VIDEOLA COURSE CONTRE LE TEMPS D'HAMPÂTÉ BÂ
Du papier carbone au fichier numérique, l'héritage colossal d'Amadou Hampâté Bâ, témoin de l'Afrique précoloniale à postcoloniale, traverse les époques pour atteindre les nouvelles générations

"En Afrique, chaque fois qu'un vieillard meurt, c'est une bibliothèque qui brûle." Cette phrase célèbre prononcée par Amadou Hampâté Bâ à l'Unesco en 1960 résonne aujourd'hui avec une actualité particulière alors que la Fondation qui porte son nom s'attelle à préserver un trésor inestimable de connaissances africaines.
Né vers 1901 au Mali, Amadou Hampâté Bâ a consacré sa vie à sauvegarder les traditions orales africaines menacées de disparition. Ayant lui-même reçu une éducation à la croisée de plusieurs mondes - école coranique, école coloniale française et traditions ancestrales - il était particulièrement bien placé pour comprendre l'urgence de préserver ce patrimoine immatériel.
"Il a vu l'Afrique avant la première administration coloniale, pendant la colonisation et après les indépendances. Il a traversé le siècle et compris les enjeux", explique sa fille Roukiatou Bâ, qui dirige aujourd'hui la Fondation à Abidjan.

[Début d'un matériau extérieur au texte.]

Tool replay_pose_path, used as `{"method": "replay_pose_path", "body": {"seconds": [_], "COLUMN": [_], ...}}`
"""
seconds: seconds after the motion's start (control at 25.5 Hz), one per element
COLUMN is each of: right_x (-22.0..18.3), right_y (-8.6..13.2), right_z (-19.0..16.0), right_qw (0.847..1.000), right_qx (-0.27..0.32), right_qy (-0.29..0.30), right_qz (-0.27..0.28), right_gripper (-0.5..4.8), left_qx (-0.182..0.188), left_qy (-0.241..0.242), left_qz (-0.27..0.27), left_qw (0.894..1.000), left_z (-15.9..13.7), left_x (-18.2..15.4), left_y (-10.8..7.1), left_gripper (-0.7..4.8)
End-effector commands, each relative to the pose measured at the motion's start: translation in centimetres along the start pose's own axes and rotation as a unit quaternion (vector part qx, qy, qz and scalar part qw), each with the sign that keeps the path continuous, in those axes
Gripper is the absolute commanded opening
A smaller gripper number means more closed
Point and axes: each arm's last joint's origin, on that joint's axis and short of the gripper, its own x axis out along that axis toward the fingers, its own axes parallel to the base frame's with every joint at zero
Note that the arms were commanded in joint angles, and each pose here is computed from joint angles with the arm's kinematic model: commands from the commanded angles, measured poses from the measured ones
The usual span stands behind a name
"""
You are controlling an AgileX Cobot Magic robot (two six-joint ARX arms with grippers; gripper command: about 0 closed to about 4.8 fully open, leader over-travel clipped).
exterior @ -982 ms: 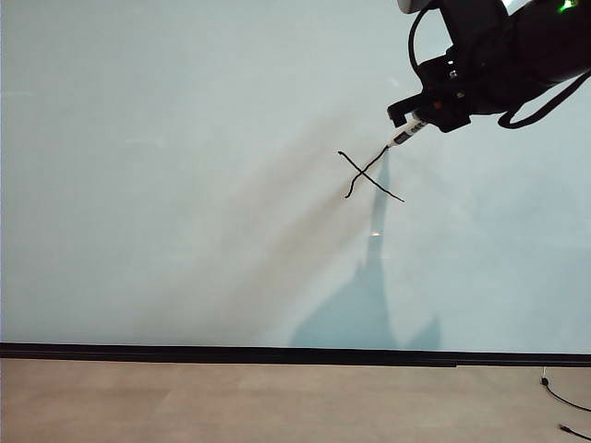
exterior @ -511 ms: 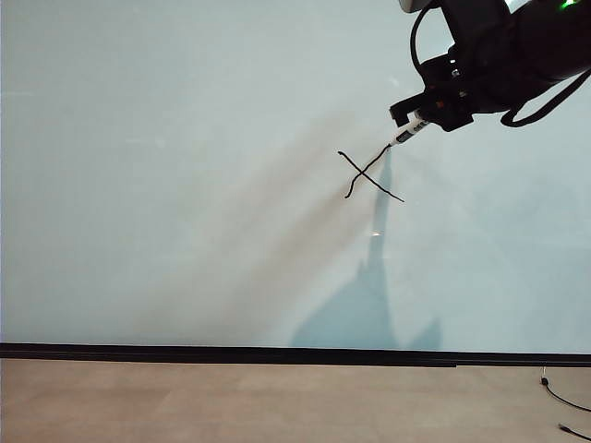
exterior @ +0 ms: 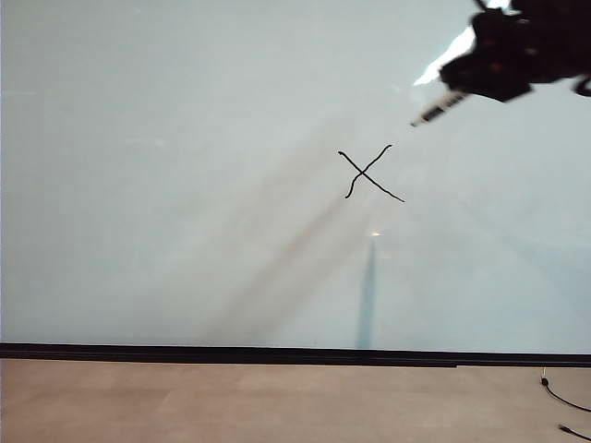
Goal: Pick up the pen on the shelf to the right of the whiteboard and draw a cross mark.
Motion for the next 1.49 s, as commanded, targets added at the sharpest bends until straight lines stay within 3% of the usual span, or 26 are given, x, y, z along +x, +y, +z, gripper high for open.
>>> {"method": "replay_pose_path", "body": {"seconds": [0.04, 0.28, 0.47, 0.63, 1.34, 1.49], "right_x": [-1.7, -5.6, -7.0, -8.0, -10.1, -10.0], "right_y": [-0.2, -0.6, -0.9, -0.9, -1.0, -1.4], "right_z": [-1.1, -3.7, -4.4, -5.2, -6.9, -7.2], "right_qw": [1.0, 1.0, 0.999, 0.999, 0.999, 0.997], "right_qx": [0.011, 0.022, 0.018, 0.027, 0.037, 0.043], "right_qy": [0.007, -0.006, 0.021, -0.002, 0.013, 0.027], "right_qz": [-0.001, -0.008, -0.015, -0.032, -0.03, -0.055], "right_gripper": [-0.05, -0.05, -0.05, -0.05, -0.05, -0.05], "left_qx": [0.002, 0.002, 0.002, 0.002, 0.002, 0.002], "left_qy": [-0.004, -0.004, -0.004, -0.004, -0.004, -0.004], "left_qz": [-0.002, -0.002, -0.002, -0.002, -0.002, -0.002], "left_qw": [1.0, 1.0, 1.0, 1.0, 1.0, 1.0], "left_z": [0.2, 0.2, 0.2, 0.2, 0.2, 0.1], "left_x": [0.0, 0.0, 0.0, 0.0, 0.0, 0.0], "left_y": [0.0, 0.0, 0.0, 0.0, 0.0, 0.0], "left_gripper": [-0.04, -0.05, -0.05, -0.04, -0.05, -0.04]}}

L'héritage documentaire est impressionnant : plus de 3000 manuscrits numérisés à ce jour, des milliers de pages de notes, de conférences et de témoignages recueillis pendant 55 années de recherche. Ces archives abordent des sujets aussi variés que l'histoire africaine, les traditions religieuses, la place de la femme ou l'avenir de la jeunesse.
La professeure Diané Assis, spécialiste de l'œuvre d'Hampâté Bâ à l'Université d'Abidjan, souligne l'importance de ce qu'elle nomme son "triple héritage" : "Il a su intégrer les traditions africaines, l'influence arabo-musulmane et la culture occidentale pour créer une œuvre accessible à tous."
Face à la rupture des modes traditionnels de transmission, causée notamment par la colonisation et l'école occidentale, Hampâté Bâ a fait le choix d'utiliser l'écrit, principalement en français, pour toucher un public plus large. "Les initiations traditionnelles ne pouvaient plus se faire car les jeunes devaient suivre le calendrier scolaire", rappelle la professeure Assis.
Aujourd'hui, la Fondation fait face à de nouveaux défis. La conservation des documents dans un environnement à 97% d'humidité représente un défi quotidien, malgré les déshumidificateurs installés. "Certains documents sont super fragiles, sur des papiers carbone. Chaque manipulation les abîme", s'inquiète Roukiatou Bâ.
La numérisation systématique est en cours, document par document, mais les moyens manquent. "On lance un appel à tous les Africains pour s'impliquer. Les États eux-mêmes devraient porter cette initiative", plaide la directrice de la Fondation.
L'enjeu est désormais de faire le pont entre l'écrit et le numérique, pour atteindre une jeunesse connectée. "Comment nous, détenteurs de contenu authentique, pouvons-nous le rendre accessible à la jeune génération sur des supports susceptibles de les attirer?", s'interroge Roukiatou Bâ, rappelant que son père avait déjà anticipé l'importance de l'audiovisuel, car "l'image prédomine dans la pensée africaine".
La Fondation Amadou Hampâté Bâ reste ouverte aux chercheurs et aux jeunes désireux de s'abreuver à cette "source inaltérée toujours d'actualité". Un trésor culturel qui, grâce à la persévérance d'un homme visionnaire, n'a pas entièrement brûlé.